Heat Stabilizer Cartel Investigation

On March 23, 2009, The EC recently sent a Statement of Objections to a number of heat stabilizer companies relating to potential cartel activity.  Heat stabilizers are used in PVC products to improve rigidity, appearance, and thermal resistance.

North Sea Shrimp Cartel Investigation

On March 24-25, 2009, the EC inspected the premises of companies involved with North Sea shrimp and related products.  The inspections occurred in several member states based on cartel concerns.  Company names have yet to be released.   

Tantalum Powder Tying Claim Dismissed on Summary Judgment

In AVX Corp. et al. v.

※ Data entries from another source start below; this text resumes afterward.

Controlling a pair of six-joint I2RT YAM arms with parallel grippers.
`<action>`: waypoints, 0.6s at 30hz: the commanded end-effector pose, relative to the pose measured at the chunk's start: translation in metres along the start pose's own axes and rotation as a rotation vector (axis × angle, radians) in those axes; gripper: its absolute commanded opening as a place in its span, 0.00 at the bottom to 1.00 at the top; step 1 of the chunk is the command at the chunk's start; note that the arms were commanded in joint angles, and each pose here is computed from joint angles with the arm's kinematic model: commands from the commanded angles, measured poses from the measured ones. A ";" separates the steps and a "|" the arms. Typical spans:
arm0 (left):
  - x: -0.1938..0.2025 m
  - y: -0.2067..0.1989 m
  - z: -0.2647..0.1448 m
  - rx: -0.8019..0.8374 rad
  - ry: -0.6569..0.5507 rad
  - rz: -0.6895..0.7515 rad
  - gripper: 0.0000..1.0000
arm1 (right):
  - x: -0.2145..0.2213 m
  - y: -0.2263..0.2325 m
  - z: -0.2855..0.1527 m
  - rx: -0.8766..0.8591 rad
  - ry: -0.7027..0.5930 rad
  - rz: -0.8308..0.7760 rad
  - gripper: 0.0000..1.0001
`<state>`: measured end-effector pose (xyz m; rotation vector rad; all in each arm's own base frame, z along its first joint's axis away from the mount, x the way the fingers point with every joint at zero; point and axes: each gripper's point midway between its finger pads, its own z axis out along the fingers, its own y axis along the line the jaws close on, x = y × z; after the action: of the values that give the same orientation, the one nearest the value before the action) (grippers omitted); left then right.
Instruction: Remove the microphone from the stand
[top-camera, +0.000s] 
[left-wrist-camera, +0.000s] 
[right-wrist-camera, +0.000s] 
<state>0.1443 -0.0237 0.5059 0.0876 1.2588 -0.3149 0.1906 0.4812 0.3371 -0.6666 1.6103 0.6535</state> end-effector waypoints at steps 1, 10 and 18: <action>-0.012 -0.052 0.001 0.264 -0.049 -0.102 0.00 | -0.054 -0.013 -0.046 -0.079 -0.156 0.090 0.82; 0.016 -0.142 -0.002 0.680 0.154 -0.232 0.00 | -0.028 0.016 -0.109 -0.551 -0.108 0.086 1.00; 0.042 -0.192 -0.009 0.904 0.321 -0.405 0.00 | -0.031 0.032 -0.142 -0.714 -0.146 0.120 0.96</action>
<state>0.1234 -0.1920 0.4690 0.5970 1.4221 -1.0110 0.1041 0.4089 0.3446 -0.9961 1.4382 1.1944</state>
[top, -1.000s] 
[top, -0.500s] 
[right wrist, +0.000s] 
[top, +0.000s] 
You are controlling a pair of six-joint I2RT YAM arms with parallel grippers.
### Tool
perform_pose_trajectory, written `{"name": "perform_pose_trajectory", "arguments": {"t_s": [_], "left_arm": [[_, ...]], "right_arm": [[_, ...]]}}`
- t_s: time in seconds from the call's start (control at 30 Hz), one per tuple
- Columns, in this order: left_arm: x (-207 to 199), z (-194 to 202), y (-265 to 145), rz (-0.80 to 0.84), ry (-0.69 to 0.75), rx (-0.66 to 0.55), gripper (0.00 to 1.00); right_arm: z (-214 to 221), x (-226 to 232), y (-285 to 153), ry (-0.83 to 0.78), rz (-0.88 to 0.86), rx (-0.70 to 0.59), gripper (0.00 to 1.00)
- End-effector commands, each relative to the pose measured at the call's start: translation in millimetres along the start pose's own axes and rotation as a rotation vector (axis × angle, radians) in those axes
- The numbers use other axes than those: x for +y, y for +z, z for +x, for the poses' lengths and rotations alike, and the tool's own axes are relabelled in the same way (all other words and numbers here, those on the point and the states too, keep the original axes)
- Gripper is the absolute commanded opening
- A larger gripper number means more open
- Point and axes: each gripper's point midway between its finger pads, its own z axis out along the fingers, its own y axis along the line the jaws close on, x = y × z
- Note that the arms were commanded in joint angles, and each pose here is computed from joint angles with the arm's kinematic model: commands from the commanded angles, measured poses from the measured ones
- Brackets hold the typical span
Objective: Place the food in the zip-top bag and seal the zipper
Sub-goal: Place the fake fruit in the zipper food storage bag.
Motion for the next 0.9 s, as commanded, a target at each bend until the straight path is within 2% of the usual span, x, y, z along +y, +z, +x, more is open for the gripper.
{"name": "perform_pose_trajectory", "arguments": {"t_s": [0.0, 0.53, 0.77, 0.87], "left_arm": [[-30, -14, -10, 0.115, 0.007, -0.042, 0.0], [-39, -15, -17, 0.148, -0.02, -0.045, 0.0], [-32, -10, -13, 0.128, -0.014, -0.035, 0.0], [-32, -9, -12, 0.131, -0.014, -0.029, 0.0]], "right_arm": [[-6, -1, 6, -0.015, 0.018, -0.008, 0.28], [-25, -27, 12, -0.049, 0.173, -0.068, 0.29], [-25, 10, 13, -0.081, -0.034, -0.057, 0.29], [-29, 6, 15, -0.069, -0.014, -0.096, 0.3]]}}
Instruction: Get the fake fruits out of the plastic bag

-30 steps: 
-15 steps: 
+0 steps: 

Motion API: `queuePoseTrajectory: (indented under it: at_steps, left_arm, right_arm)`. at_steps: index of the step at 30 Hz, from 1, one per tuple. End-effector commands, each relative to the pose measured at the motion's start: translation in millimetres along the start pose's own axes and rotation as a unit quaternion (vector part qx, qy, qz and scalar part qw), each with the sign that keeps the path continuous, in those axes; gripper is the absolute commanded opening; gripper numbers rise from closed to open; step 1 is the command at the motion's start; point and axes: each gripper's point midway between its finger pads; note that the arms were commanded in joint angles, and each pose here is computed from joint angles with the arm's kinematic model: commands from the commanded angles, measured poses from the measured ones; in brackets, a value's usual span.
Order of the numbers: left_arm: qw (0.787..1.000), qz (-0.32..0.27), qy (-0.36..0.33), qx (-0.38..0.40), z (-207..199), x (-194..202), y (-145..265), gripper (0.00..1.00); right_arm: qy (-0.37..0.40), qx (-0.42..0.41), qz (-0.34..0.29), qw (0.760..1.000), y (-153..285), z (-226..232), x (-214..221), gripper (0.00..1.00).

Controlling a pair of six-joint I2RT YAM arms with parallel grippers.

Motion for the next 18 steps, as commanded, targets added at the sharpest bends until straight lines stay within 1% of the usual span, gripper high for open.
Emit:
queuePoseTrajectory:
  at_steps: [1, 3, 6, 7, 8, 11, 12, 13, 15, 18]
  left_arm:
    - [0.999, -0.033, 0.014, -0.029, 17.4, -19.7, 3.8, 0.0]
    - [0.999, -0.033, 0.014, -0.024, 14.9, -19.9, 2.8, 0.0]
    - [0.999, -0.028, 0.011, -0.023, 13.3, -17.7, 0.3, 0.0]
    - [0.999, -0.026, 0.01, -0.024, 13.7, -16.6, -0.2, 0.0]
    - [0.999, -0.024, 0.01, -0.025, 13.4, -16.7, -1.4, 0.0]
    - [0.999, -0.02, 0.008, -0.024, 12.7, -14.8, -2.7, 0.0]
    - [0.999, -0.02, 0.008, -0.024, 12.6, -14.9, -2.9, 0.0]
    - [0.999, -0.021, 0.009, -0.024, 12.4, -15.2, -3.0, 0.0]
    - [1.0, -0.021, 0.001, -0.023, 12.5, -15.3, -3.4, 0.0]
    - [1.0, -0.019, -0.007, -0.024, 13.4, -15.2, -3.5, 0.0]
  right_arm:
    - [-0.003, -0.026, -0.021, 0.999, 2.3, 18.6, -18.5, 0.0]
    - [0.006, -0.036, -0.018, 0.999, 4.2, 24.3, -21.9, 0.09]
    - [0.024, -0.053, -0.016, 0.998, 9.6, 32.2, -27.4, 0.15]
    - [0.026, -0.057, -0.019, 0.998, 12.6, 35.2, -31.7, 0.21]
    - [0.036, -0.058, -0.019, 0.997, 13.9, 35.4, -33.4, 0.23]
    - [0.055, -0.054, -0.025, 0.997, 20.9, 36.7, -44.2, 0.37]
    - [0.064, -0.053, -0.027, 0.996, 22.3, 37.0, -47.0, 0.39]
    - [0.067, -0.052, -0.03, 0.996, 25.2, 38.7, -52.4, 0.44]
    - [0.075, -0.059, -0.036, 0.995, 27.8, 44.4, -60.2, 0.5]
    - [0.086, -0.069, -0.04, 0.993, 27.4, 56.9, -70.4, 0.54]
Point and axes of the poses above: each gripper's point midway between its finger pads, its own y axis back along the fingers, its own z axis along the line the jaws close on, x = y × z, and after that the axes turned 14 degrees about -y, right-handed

Cabot Corp., Massachusetts District Court Judge Richard G. Stearns granted Cabot’s motion for summary judgment dismissing the last remaining Sherman Act claim from a five-year old lawsuit filed by AVX.  The suit alleged that Cabot tied the purchase of certain tantalum powder to other type of tantalum powder, committing AVX to purchase both from Cabot.   AVX claimed that in order to defeat Cabot’s summary judgment motion, it had to show only that defendant’s illegal tying caused harm to competition.  The court rejected that position, holding that AVX also needed to present “evidence that Cabot had sufficiently dominant market position to ‘force’ it into a multiyear purchase agreement for a product that it did not want.” Furthermore, the court held that AVX failed to show any quantifiable damages as a result of Cabot’s alleged conduct. 

EC Inspects French Electricity Company

On March 10, 2009, EC and French competition authority officials inspected the electricity company EDF based on concerns that the company may be abusing a dominant market position to rause whole electricity prices in France.